This paper talks about the various motivational theories written over the years and further explanations are provided on the views of these authors. It also looks at how motivation and engagement are interrelated or interdependent on each other, when individuals are engaged they can be motivated and vice versa in a given situation. The intrinsic and extrinsic factors of an employee play an important role in determining job satisfaction in an organization. The manager must look at the various personalities of his employees and assign them tasks according to their ability to reach the desired goal and make sure there is no domination in the organization. Also, the employees must not always think that good work will be rewarded monetarily but can expect the positive feedback and other incentives.

Employee Engagement

Work engagement is considered to be the opposite of burnout where engaged employees have high levels of energy. When employees feel engaged they strive towards achieving any goal which in turn reduces distractions. In a stable environment, there must be a consistent amount of work engagement. Employee engagement depends on many factors and can be indirectly related to the work they do. It looks at factors like flexibility in an organization, healthy criticism, acknowledgment, and many more. Engagement plays a vital role in the employee’s attitudes, absence, and turnover levels and is also linked to productivity and success. 

There are a few different concepts that can be used to assess the work environment with regard to employee engagement. One of them is a psychometric quality assessment that deals with terms like reliability and validity. Since there is not much of psychometric data available in an organization, questionnaires are being used for assessing engagement. Gallup’s work (Q12) was used to assess employee engagement.

​The Q12 items must be scored on a scale ranging from 1 (strongly disagree) to 5 (strongly agree). Individuals are also provided with a sixth option that results in an unscored response option simply leading to don’t know or doesn’t apply. After further study, they concluded that the questionnaire only served as the purpose of understanding an individual’s level or resources rather than his or her level of engagement cited in.

​Saks says that “engagement is nothing but an umbrella for whatever one wants it to be”. Bakker has proposed a model of employee motivation with relation to work engagement as a psychological state that shows the impact of job resources and personal resources in an organization. Below is a tabular model showing the integration between motivation and engagement.

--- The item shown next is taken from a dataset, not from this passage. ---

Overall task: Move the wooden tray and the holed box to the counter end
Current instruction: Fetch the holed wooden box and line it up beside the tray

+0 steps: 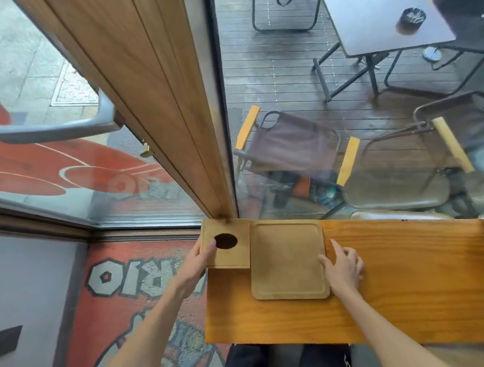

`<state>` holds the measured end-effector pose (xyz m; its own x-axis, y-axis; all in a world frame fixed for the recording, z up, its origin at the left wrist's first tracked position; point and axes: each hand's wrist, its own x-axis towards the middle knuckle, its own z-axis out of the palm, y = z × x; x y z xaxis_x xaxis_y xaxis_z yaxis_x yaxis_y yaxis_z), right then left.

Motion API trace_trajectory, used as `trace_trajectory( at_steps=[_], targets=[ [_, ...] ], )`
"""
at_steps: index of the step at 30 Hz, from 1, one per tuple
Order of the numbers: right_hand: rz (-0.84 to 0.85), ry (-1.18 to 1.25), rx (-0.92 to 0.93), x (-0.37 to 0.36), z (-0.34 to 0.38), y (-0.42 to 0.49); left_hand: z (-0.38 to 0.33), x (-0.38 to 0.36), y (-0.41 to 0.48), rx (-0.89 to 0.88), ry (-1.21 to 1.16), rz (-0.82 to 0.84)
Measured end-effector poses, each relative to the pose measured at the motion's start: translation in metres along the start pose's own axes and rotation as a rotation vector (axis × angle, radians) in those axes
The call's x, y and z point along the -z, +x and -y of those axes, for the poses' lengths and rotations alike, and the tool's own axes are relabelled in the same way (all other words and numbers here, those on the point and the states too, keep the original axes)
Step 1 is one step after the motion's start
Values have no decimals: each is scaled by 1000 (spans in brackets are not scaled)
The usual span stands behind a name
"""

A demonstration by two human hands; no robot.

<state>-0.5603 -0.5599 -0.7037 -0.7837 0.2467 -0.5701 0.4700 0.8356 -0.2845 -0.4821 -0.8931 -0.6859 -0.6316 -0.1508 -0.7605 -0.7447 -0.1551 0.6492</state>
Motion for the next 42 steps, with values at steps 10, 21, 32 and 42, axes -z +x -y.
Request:
trace_trajectory(
  at_steps=[10, 21, 32, 42],
  targets=[
    [-2, 103, 0, -3, -1, -2, 5, -17, 1, -28, 17, -58],
    [7, 82, -28, -5, 2, 3, 1, -18, 0, 9, -6, -134],
    [34, 40, 2, -5, 3, 0, 4, -5, 6, 62, -95, -82],
    [23, 44, -21, -4, 2, -1, 4, -11, -2, -38, -14, -52]
  ],
)
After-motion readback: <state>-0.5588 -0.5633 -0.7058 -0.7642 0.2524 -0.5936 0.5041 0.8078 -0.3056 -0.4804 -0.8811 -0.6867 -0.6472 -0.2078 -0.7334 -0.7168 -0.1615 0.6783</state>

Robbins & Judge have a different approaches to motivation. They refer it to a set of processes that considers an individual’s intensity, direction, and their persistent effort to achieve a particular goal. Intensity can be defined as how hard a person tries to achieve his or her goal, the quality of effort taken to achieve that particular goal can also be considered. Persistence refers to how long a person can maintain the same level of effort in a task until their final goal has been achieved. There are a few theories with relation to motivation, they are as follows:

Early theories of motivation:

Hierarchy of Needs theory: 

​According to Abraham Maslow’s hierarchy theory, every human being has a set of needs that must be satisfied. The five needs are as follows:

  • Physiological needs: Hunger, thirst, shelter, and other basic needs.
  • Safety- Security: Protection from physical and emotional harm.
  • Social Belongingness: Feeling of belonging, acceptance, and friendship.
  • Esteem: Internal factors – Self-respect, sense of achievement; External factors – Status, recognition, attention
  • Self- actualization: Growth, achievement of a goal, self-fulfillment.

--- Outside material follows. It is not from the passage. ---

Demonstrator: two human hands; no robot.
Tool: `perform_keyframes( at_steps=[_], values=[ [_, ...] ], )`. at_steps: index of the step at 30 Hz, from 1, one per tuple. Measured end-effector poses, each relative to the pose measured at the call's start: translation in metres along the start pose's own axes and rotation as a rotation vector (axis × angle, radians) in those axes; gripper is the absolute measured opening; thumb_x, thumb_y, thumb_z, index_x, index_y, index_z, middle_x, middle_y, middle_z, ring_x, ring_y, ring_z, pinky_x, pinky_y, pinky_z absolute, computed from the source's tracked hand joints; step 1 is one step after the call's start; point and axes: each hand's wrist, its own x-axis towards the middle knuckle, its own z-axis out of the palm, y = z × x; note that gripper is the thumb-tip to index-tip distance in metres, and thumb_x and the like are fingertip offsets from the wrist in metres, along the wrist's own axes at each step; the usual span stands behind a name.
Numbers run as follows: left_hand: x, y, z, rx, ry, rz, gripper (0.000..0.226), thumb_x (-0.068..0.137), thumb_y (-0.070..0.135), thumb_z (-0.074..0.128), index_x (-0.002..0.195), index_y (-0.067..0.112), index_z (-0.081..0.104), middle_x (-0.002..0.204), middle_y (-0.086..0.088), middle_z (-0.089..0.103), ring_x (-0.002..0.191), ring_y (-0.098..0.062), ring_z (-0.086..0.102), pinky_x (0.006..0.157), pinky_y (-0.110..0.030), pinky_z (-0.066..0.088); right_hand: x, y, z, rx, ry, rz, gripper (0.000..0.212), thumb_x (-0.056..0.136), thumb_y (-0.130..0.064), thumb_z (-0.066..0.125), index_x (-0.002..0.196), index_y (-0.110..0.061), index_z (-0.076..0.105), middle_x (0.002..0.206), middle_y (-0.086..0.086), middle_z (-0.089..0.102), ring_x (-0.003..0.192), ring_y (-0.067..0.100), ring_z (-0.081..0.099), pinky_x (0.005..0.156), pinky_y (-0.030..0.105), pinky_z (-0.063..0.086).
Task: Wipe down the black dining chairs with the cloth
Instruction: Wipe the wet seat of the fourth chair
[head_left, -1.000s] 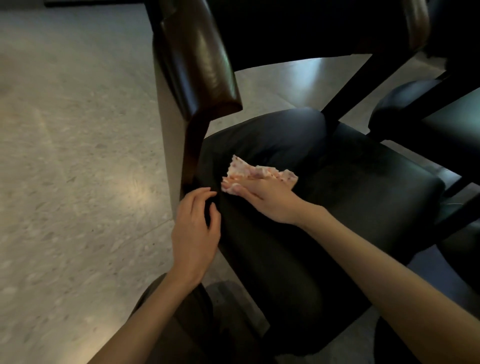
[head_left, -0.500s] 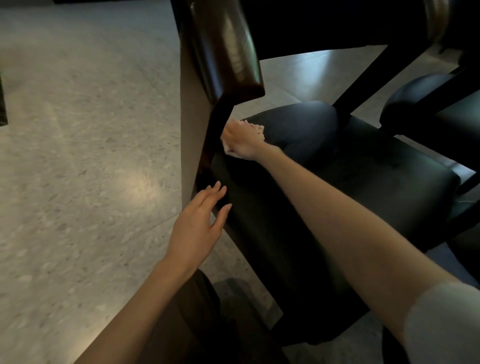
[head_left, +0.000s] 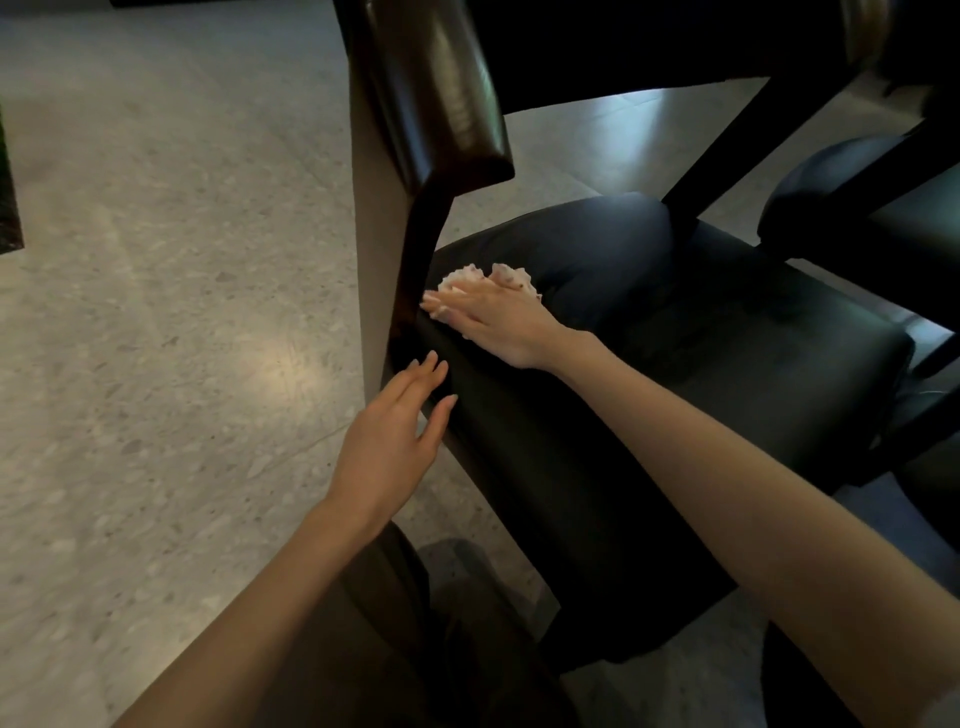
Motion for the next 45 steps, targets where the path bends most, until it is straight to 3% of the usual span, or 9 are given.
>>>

According to Maslow, the individual must identify at what level he or she is on and either stay on that level or move forward, whichever is well suited. This theory is widely practiced by managers as it is easy to understand. However, this theory is not applicable to diverse cultures other than their physiological needs. As needs vary from one culture to another. This theory could be used to develop one’s individual needs and nothing above or beyond that.

Herzberg’s Two Factor Theory:

According to Herzberg there are two factors that can be linked to motivation, they are:

  • Hygiene Factors
  • Motivators/ Motivational Factors

Although the two-factor theory does not have any well-supported research, it has shown that if the hygiene and motivational factors are of equal importance to a person, then both the factors are capable of motivating an individual. ​With regard to the question given, the two-factor theory may relate in accordance as the pay is the same when compared to any other small or medium-sized organizations and cannot work as a motivation factor. The organization can try to incorporate the motivational factors which in turn will only increase any kind of growth or employee engagement.

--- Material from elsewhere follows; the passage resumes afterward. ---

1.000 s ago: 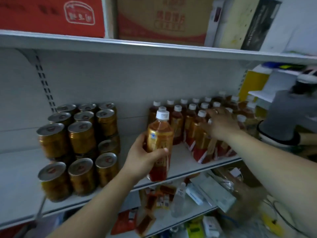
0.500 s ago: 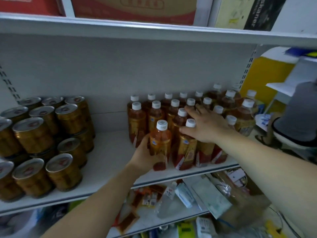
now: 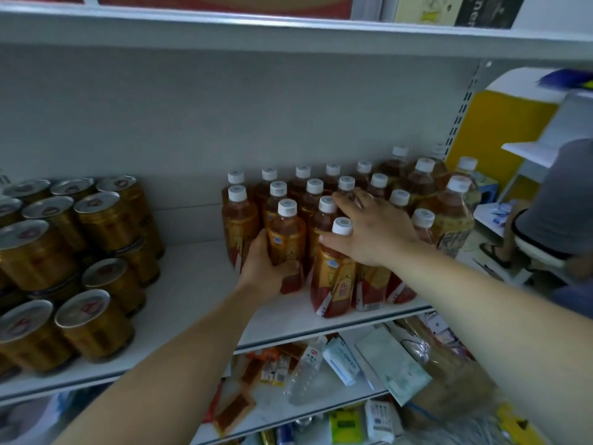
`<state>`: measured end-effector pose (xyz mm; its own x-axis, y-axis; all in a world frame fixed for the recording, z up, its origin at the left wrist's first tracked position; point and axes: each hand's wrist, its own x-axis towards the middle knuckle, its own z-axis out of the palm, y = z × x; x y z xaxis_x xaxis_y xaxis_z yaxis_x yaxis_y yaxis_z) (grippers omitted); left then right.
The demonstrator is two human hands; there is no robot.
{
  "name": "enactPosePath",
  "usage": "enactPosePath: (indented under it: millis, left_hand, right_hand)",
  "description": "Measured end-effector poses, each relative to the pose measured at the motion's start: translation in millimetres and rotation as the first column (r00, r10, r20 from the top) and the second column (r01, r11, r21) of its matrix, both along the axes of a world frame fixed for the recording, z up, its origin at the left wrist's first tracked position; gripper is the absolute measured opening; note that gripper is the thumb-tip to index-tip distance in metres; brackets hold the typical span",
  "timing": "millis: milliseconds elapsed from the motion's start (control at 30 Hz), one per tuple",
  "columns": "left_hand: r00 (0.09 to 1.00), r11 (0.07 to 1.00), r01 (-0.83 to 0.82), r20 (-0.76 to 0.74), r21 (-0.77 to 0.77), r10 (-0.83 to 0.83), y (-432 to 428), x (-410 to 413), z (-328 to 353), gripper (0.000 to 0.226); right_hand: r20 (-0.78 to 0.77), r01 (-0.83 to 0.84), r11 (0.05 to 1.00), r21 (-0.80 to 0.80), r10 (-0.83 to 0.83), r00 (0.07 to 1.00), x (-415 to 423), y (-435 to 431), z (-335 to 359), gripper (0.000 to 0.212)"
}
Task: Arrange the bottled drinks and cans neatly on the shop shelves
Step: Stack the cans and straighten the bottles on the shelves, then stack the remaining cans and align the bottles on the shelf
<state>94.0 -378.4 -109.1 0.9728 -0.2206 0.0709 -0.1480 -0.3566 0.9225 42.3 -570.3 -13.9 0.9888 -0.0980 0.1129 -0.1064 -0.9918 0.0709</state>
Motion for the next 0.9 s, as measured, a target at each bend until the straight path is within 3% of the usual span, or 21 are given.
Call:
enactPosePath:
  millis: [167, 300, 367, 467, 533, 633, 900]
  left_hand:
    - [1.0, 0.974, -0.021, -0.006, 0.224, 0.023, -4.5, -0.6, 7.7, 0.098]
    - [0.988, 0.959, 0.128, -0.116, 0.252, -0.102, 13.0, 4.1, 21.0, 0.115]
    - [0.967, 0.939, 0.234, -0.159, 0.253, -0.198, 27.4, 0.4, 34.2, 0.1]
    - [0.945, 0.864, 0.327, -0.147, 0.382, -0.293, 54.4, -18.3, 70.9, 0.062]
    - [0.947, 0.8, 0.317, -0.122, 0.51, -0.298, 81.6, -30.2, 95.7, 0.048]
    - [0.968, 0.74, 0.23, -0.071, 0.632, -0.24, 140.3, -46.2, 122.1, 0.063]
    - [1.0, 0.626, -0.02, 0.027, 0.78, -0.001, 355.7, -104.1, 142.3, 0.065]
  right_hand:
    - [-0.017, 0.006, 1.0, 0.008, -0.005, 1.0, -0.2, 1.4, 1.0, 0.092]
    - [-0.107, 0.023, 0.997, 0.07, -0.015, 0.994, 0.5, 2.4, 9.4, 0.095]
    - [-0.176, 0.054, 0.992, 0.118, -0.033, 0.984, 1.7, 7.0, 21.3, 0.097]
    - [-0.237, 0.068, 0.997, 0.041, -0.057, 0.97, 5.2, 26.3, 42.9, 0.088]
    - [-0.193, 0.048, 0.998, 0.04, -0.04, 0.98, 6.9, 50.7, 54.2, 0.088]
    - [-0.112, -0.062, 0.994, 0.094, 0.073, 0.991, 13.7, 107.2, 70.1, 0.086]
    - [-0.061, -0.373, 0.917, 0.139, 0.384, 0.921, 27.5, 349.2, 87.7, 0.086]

For Example: Every individual wants to achieve their goals, and incentives in terms of recognition and responsibility can be given to the employee which in turn will motivate the individual to strive harder and excel in their work.

McClelland’s theory of needs:

McClelland’s theory has three key components, which are as follows:

  • Need for Achievement: To excel, and achieve goals/targets.
  • Need for Power: The need to make others behave in a way they never would.
  • Need for Affiliation: Interpersonal relationships.

McClelland’s theory takes into consideration cultural dimensions and power distance. Personalities are also considered in terms of agreeableness that supports the need for affiliation but extraversion does not have a major impact in this approach. They do not take high risks because it only leads to a lack of achievement and results in low satisfaction from success. Similarly, they do not take low risks in tasks as well because their skills are not challenged. There is some amount of relationship between achievement and job satisfaction. 

The McClelland theory takes into consideration the amount of satisfaction one gets from doing the task after their needs are satisfied and Maslow’s theory only looks at the basic survival needs in an organization because an individual can only be at one level at a time. But when we look at the two-factor theory, satisfaction can only be temporary.

Contemporary theories of Motivation:

Self Determination theory:

​This theory focuses on the attitudes, values, motivation, and behavior of an individual. It looks at intrinsic motivation and extrinsic rewards in a working environment. Intrinsic motivation cannot be forced, it must come from within whereas, the external part can be in the form of punishment or threats, rewards, and feedback. 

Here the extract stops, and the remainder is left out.